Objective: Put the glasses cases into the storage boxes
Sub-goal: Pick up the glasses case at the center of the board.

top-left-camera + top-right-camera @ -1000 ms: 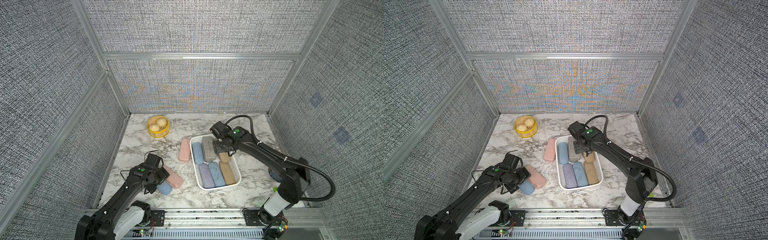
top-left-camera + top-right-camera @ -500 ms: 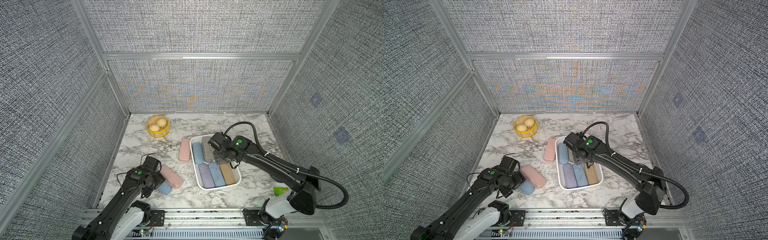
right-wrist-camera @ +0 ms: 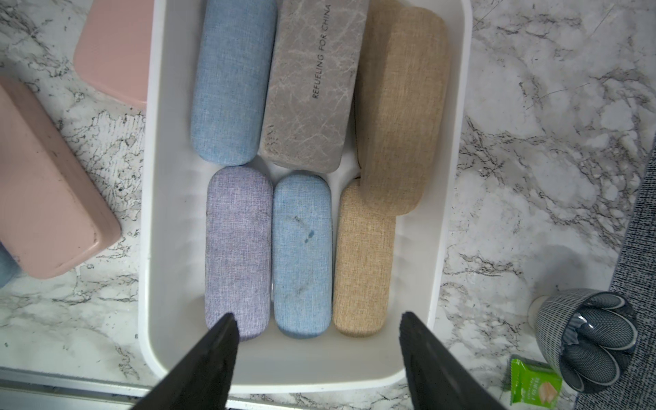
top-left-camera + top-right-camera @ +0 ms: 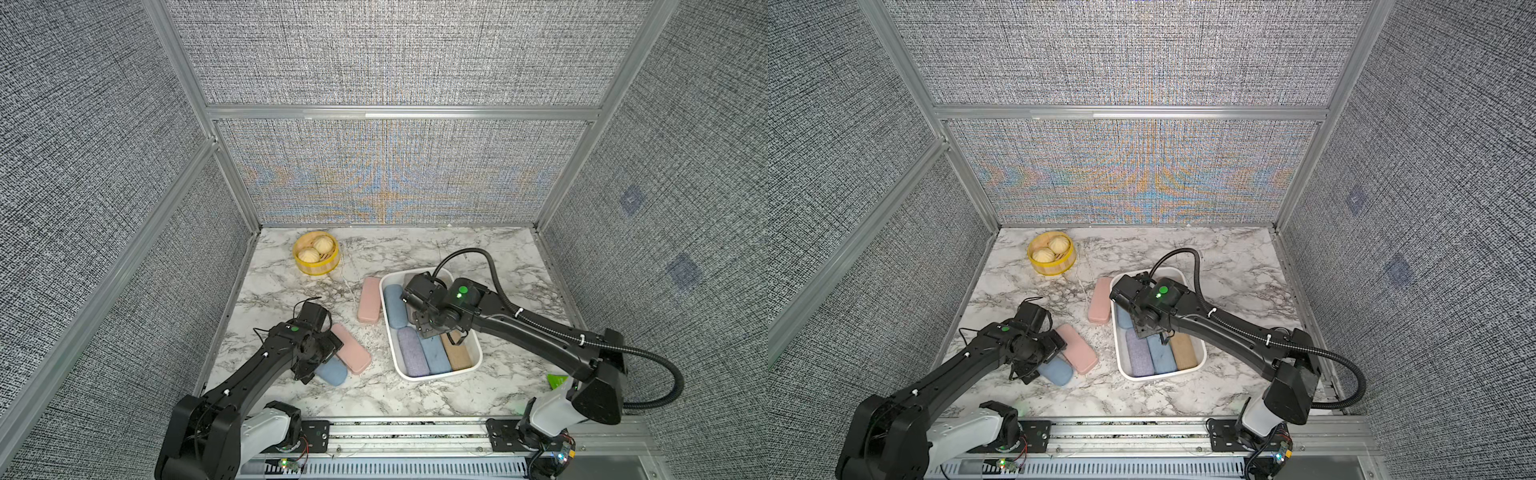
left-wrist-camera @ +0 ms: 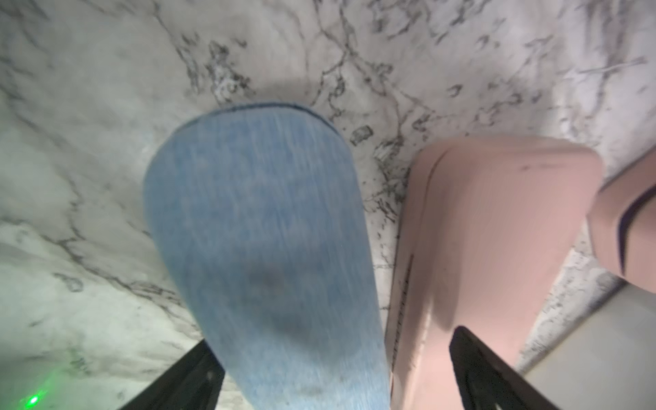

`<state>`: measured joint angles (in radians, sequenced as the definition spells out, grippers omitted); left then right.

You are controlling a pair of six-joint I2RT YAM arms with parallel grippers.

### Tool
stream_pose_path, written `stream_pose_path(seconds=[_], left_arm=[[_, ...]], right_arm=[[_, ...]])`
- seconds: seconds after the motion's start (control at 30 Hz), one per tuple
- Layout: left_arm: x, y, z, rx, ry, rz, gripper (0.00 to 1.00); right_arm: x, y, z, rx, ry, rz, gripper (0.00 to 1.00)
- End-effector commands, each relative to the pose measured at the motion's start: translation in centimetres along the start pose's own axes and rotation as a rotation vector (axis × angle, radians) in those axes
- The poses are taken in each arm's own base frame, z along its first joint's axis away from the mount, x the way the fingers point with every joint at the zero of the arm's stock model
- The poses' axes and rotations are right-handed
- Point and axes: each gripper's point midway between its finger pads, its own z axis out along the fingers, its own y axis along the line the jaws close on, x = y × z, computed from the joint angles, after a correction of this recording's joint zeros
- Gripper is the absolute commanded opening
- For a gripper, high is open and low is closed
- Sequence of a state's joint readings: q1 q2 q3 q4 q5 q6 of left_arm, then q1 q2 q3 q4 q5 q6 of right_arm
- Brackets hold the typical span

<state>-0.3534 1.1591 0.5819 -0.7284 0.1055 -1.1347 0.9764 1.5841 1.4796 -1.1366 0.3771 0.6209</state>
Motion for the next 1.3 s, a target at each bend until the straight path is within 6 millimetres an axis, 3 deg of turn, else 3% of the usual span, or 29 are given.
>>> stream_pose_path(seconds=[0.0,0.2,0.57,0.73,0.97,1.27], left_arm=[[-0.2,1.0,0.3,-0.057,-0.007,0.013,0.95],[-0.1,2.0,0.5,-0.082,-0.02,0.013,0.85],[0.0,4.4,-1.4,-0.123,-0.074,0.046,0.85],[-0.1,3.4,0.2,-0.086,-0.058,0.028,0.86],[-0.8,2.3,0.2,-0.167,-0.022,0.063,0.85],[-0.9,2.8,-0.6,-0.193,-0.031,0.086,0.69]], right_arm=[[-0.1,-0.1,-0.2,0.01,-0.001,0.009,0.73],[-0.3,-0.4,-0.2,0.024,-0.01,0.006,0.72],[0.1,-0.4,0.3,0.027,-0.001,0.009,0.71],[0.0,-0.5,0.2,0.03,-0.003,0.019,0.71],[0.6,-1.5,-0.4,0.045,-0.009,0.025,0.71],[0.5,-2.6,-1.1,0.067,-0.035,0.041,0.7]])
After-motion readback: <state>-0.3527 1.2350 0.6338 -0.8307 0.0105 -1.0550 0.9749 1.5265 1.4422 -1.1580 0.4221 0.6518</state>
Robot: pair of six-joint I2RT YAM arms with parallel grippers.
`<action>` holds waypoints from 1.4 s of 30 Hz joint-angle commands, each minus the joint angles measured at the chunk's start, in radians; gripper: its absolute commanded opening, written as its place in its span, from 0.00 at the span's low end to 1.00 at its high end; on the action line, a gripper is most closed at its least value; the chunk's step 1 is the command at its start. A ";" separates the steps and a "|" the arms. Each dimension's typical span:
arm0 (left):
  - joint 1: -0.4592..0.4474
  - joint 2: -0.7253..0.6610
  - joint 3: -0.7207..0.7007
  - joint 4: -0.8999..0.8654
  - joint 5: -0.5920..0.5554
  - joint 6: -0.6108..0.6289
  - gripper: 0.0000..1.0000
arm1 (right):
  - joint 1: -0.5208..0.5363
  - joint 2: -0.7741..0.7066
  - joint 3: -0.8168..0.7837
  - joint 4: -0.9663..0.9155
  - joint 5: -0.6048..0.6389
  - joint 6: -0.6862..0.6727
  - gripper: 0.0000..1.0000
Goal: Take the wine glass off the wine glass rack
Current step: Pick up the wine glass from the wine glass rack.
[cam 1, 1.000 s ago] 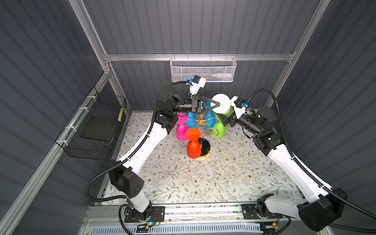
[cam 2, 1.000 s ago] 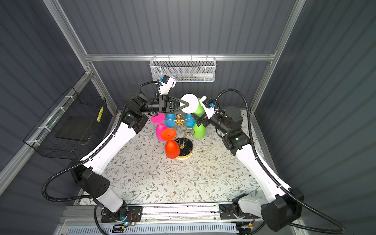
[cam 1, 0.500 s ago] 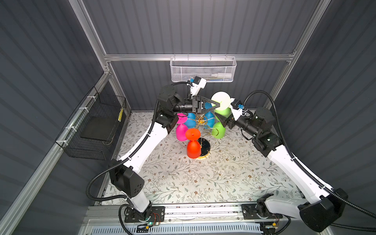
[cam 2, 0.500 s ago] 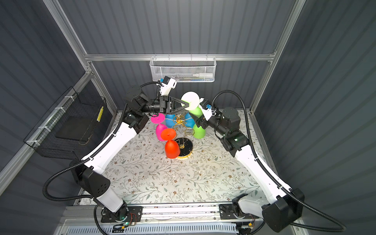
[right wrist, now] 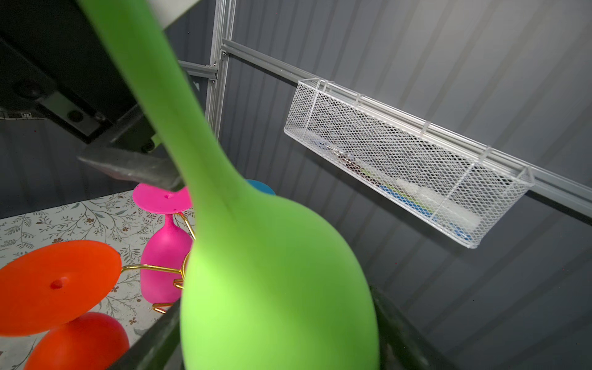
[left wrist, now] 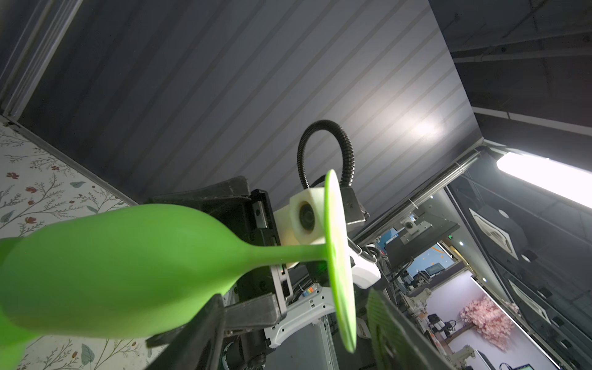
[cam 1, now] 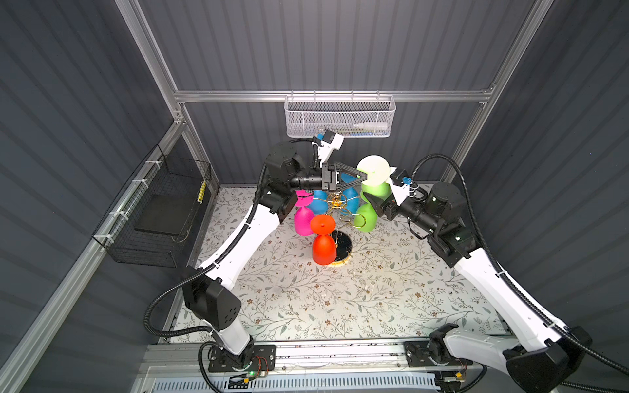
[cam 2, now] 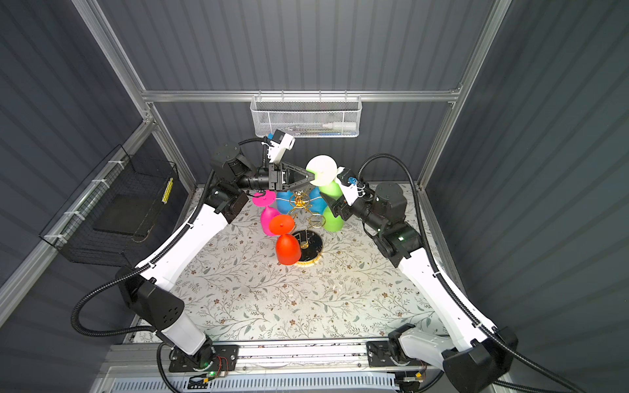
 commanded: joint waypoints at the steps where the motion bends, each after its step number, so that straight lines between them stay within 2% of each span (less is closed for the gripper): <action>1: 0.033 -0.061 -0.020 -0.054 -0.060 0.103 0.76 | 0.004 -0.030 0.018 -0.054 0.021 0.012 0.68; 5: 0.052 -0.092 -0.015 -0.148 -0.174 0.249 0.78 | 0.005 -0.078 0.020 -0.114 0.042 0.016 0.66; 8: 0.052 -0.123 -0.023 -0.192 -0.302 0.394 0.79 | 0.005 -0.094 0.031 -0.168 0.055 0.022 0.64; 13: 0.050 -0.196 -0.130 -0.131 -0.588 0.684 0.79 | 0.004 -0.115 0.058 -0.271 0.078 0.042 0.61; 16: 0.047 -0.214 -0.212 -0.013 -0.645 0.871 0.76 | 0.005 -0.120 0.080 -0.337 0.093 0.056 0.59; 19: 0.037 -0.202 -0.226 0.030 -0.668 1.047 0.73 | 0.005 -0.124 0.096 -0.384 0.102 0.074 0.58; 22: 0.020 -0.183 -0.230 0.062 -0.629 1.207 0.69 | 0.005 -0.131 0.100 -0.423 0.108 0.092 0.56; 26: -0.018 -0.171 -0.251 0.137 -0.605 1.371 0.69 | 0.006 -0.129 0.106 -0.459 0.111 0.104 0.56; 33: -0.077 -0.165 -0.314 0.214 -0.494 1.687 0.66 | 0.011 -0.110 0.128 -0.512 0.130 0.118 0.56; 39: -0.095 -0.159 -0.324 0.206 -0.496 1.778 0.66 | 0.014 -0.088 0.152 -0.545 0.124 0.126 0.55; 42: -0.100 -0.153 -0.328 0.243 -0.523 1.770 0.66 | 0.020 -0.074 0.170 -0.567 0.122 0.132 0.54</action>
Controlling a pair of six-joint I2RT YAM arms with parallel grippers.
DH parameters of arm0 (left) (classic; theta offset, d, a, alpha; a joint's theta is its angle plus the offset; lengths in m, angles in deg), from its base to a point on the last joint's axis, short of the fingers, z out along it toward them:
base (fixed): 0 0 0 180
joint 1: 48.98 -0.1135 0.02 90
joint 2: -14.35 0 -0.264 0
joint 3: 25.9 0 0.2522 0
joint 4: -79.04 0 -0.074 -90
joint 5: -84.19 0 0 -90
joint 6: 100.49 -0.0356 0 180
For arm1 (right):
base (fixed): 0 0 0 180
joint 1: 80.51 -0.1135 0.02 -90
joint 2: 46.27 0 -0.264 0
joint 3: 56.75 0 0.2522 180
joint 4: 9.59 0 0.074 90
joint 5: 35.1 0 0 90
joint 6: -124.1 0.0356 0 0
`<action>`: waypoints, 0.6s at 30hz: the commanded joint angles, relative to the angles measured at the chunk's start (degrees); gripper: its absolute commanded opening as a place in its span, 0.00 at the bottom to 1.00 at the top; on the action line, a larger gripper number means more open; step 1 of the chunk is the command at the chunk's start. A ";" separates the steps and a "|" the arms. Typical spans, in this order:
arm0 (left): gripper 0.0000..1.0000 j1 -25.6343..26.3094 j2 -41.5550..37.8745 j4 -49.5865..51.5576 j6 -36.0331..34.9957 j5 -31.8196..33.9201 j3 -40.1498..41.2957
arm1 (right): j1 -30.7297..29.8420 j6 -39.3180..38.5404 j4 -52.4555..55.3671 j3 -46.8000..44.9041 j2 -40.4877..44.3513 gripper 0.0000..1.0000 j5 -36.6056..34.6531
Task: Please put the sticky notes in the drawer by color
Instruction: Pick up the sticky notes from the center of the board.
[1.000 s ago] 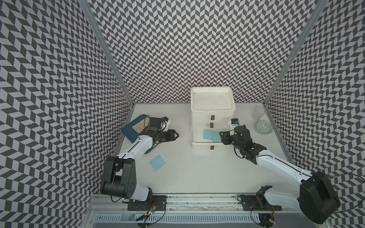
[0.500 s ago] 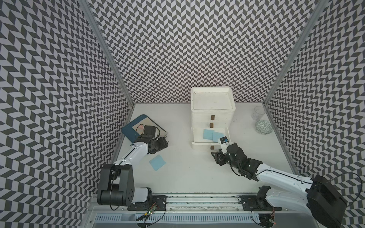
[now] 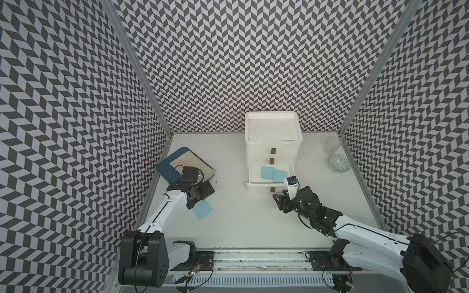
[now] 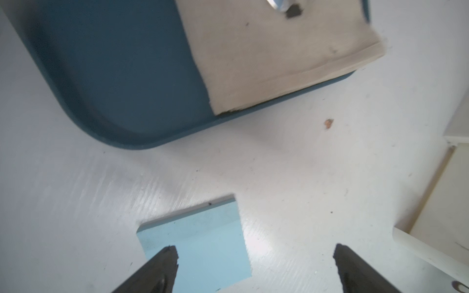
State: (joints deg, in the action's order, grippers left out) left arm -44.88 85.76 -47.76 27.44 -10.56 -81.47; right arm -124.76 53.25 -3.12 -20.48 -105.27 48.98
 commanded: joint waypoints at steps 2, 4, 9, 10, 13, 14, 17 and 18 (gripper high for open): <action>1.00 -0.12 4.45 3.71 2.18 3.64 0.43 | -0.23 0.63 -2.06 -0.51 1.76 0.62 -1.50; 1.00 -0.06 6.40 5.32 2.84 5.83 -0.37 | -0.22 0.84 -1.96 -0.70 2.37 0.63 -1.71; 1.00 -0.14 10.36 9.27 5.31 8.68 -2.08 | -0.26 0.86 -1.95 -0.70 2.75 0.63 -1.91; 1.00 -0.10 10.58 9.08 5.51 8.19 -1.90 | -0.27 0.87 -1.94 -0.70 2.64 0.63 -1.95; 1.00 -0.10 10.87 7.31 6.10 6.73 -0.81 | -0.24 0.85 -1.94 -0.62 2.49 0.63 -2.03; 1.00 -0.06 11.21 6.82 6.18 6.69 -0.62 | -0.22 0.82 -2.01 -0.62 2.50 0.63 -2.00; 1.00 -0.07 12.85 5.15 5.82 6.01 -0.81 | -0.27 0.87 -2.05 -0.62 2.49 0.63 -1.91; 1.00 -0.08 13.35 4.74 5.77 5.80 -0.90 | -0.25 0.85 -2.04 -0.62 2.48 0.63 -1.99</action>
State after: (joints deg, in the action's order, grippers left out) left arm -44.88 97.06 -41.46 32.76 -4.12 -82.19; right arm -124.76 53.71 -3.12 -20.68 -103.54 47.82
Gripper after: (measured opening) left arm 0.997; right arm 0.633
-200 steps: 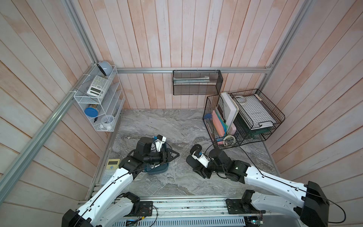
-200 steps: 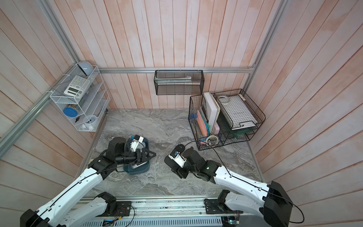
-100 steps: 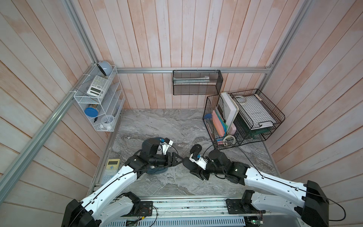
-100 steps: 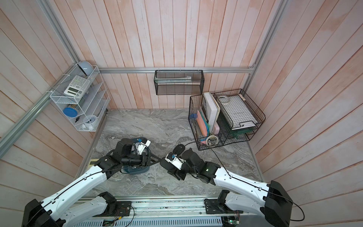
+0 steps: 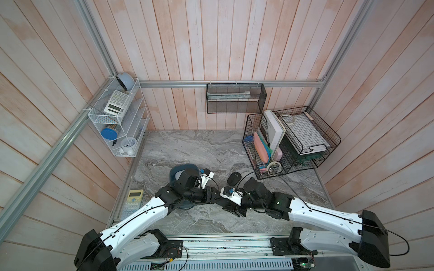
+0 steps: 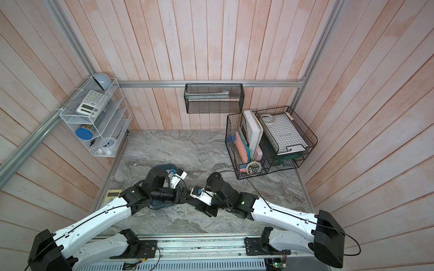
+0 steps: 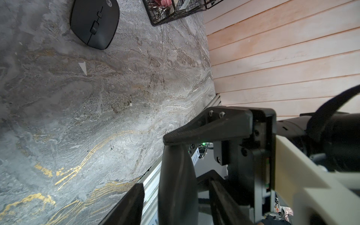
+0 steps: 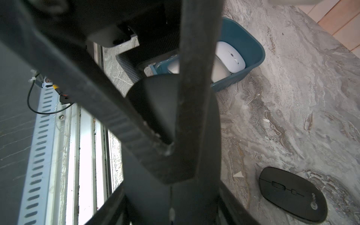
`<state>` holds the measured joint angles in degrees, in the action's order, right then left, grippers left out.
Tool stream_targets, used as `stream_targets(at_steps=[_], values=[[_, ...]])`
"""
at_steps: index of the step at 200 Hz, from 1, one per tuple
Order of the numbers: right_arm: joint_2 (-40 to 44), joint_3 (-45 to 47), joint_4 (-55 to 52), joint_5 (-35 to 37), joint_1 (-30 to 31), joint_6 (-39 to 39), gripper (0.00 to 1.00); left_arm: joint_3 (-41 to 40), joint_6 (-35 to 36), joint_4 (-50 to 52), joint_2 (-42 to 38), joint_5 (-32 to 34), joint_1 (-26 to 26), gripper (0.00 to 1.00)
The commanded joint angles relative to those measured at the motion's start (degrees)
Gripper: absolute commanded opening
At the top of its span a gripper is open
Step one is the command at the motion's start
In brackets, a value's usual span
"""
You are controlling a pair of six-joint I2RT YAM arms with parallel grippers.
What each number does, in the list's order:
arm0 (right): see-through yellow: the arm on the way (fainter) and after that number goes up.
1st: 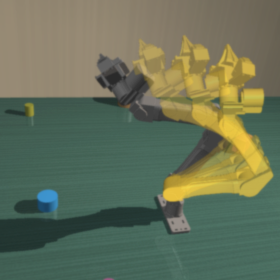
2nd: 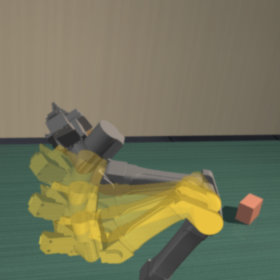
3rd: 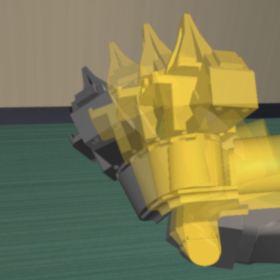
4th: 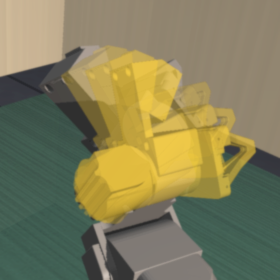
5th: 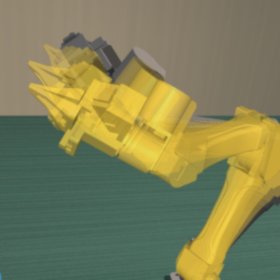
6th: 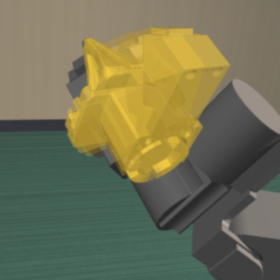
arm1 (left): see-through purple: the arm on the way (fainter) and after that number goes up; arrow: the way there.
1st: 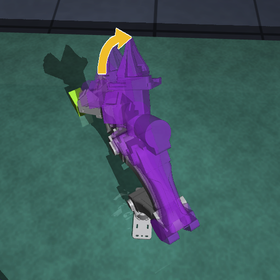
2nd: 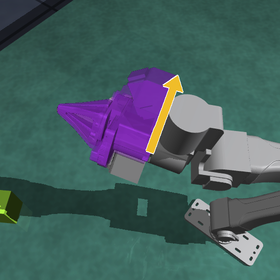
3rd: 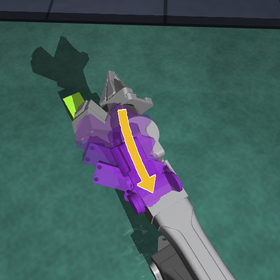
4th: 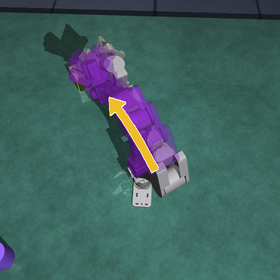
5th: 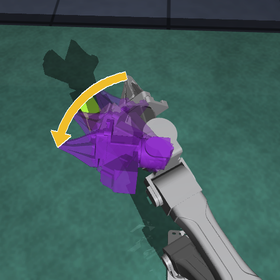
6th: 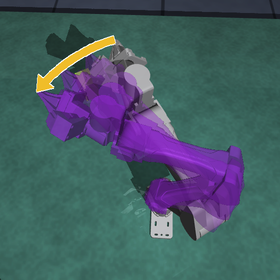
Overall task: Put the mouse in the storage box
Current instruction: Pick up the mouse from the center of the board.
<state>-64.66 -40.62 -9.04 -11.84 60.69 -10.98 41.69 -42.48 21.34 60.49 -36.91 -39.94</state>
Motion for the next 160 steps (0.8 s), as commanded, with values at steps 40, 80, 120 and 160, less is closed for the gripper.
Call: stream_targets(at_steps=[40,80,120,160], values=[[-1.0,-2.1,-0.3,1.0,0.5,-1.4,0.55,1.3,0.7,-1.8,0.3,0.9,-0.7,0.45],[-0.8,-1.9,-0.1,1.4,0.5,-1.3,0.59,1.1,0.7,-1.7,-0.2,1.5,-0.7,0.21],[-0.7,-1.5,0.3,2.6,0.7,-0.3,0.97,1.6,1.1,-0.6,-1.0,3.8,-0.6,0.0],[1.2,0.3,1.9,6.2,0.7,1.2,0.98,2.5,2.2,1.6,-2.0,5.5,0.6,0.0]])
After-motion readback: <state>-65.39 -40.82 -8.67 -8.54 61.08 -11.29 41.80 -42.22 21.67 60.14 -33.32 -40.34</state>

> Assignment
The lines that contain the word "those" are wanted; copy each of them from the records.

> Problem solution
- End-effector commands, each relative to the pose measured at the motion's start: translation in centimetres along the start pose's own axes and rotation as a rotation vector (axis × angle, radians) in those axes
The commanded joint angles relative to those measured at the motion's start (degrees)

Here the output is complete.